-- Opening Marker --
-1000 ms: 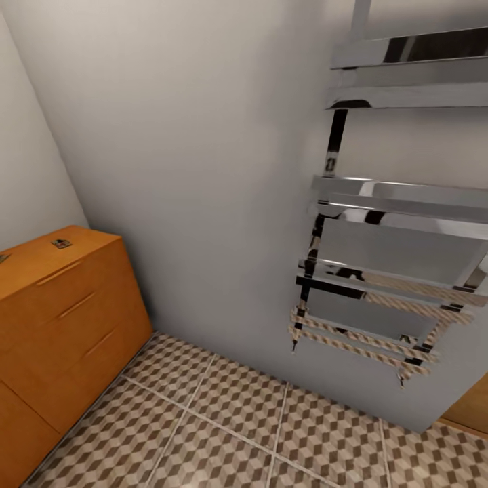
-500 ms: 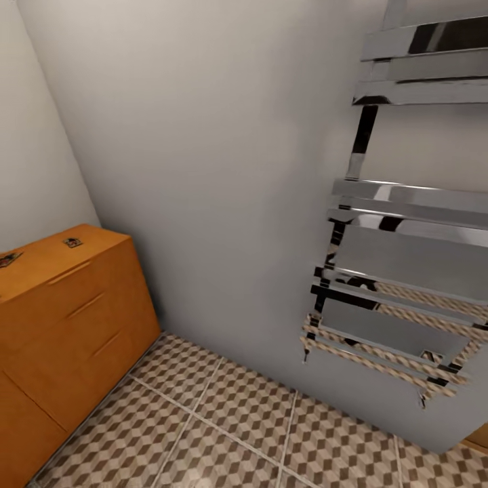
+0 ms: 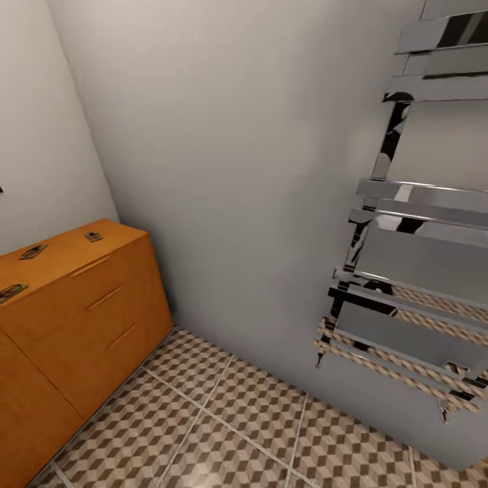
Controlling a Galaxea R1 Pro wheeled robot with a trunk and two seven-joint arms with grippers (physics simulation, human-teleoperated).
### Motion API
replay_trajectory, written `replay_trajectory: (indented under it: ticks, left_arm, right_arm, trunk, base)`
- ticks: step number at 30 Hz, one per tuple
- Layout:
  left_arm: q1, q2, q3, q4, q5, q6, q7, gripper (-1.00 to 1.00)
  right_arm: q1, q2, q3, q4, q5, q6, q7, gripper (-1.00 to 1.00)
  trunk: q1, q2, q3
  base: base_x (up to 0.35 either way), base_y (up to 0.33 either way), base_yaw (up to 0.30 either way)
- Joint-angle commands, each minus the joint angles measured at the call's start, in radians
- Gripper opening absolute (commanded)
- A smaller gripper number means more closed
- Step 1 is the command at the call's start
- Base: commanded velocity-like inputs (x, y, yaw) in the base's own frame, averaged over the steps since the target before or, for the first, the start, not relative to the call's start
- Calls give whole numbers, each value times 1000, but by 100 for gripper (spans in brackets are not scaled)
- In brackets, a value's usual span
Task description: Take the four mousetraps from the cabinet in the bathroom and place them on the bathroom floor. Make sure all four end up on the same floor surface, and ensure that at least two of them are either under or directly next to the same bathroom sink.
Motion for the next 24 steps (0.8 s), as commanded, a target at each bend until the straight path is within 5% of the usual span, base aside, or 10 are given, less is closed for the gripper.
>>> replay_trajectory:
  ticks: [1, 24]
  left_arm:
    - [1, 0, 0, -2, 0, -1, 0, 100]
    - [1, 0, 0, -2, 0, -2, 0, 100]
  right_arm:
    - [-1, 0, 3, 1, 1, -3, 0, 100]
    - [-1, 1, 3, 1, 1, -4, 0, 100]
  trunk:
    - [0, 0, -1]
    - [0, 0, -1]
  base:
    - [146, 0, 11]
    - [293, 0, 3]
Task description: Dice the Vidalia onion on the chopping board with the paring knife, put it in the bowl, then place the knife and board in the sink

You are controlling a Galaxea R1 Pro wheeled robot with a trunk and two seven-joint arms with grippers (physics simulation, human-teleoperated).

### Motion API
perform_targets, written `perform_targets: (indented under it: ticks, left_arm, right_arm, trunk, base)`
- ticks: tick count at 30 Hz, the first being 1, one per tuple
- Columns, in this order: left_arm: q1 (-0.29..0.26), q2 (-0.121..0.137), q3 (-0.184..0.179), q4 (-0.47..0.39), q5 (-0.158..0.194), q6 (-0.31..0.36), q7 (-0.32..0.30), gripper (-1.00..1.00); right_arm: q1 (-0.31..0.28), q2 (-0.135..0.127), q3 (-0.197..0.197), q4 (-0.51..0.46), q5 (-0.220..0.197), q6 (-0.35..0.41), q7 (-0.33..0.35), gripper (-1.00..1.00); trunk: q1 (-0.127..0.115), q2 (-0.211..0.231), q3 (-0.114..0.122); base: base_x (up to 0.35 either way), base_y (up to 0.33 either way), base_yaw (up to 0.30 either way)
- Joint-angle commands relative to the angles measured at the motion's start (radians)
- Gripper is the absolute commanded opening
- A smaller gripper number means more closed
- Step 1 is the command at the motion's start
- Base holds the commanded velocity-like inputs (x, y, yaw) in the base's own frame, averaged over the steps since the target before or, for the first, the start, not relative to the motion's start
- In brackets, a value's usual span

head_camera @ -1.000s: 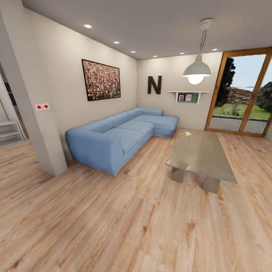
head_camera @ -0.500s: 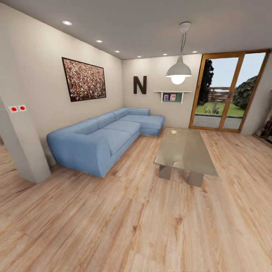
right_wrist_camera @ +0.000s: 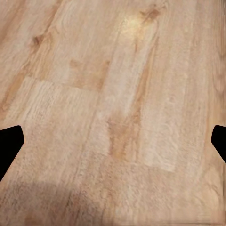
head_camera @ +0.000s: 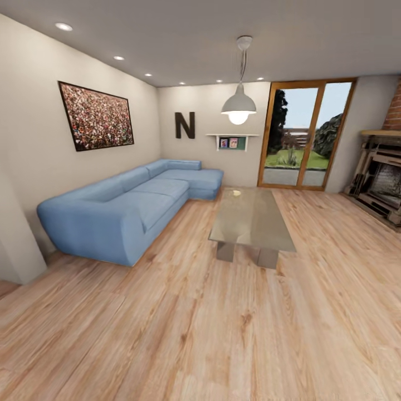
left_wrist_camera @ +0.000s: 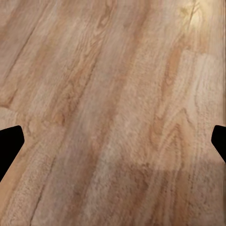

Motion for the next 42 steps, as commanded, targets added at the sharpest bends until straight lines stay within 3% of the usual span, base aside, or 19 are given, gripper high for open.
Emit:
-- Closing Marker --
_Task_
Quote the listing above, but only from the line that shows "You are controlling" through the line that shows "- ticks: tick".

_Output for this exercise_
You are controlling a Galaxea R1 Pro wheeled robot with a trunk and two seven-joint arms with grippers (physics simulation, human-teleoperated).

### Motion API
perform_targets, written `perform_targets: (indented under it: ticks, left_arm, right_arm, trunk, base)`
- ticks: tick count at 30 Hz, the first being 1, one per tuple

The exercise has been answered completely.